* Exercise objective *
Go through the listing and transcribe each line exactly.
======
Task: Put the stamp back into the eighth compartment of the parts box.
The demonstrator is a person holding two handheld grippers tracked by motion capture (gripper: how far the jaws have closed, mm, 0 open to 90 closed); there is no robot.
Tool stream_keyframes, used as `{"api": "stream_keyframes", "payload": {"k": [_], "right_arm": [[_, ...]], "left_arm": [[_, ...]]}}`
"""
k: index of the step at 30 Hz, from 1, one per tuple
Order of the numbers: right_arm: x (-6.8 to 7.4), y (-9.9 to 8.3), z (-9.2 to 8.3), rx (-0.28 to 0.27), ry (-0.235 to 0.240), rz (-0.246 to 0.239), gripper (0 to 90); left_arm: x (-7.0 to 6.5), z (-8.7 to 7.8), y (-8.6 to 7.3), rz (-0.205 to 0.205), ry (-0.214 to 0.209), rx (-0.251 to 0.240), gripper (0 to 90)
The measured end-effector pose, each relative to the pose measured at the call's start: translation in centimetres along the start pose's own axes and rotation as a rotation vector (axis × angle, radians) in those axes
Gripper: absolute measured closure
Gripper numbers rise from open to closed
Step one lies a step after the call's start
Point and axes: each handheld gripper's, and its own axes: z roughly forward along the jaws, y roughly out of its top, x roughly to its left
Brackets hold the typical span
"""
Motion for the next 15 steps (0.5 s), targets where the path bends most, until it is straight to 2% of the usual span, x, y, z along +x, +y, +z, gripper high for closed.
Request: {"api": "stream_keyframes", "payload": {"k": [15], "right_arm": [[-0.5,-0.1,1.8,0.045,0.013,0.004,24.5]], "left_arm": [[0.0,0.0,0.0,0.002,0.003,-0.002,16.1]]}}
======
* Answer to this problem *
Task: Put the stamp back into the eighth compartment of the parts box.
The demonstrator is a person holding two handheld grippers tracked by motion capture (gripper: how far the jaws have closed, mm, 0 open to 90 closed); there is no robot.
Tool stream_keyframes, used as `{"api": "stream_keyframes", "payload": {"k": [_], "right_arm": [[_, ...]], "left_arm": [[_, ...]]}}`
"""
k: index of the step at 30 Hz, from 1, one per tuple
Order of the numbers: right_arm: x (-6.8 to 7.4), y (-9.9 to 8.3), z (-9.2 to 8.3), rx (-0.28 to 0.27), ry (-0.235 to 0.240), rz (-0.246 to 0.239), gripper (0 to 90); left_arm: x (-7.0 to 6.5), z (-8.7 to 7.8), y (-8.6 to 7.3), rz (-0.205 to 0.205), ry (-0.214 to 0.209), rx (-0.251 to 0.240), gripper (0 to 90)
The measured end-effector pose, each relative to the pose measured at the call's start: translation in centimetres along the start pose's own axes and rotation as a rotation vector (axis × angle, radians) in those axes
Gripper: absolute measured closure
Gripper numbers rise from open to closed
Step one lies a step after the call's start
Point and axes: each handheld gripper's, and its own axes: z roughly forward along the jaws, y roughly out of its top, x roughly to its left
Brackets hold the typical span
"""
Motion for the next 15 steps (0.5 s), targets where the path bends most, until it is straight to 2% of the usual span, x, y, z along +x, +y, +z, gripper high for closed.
Request: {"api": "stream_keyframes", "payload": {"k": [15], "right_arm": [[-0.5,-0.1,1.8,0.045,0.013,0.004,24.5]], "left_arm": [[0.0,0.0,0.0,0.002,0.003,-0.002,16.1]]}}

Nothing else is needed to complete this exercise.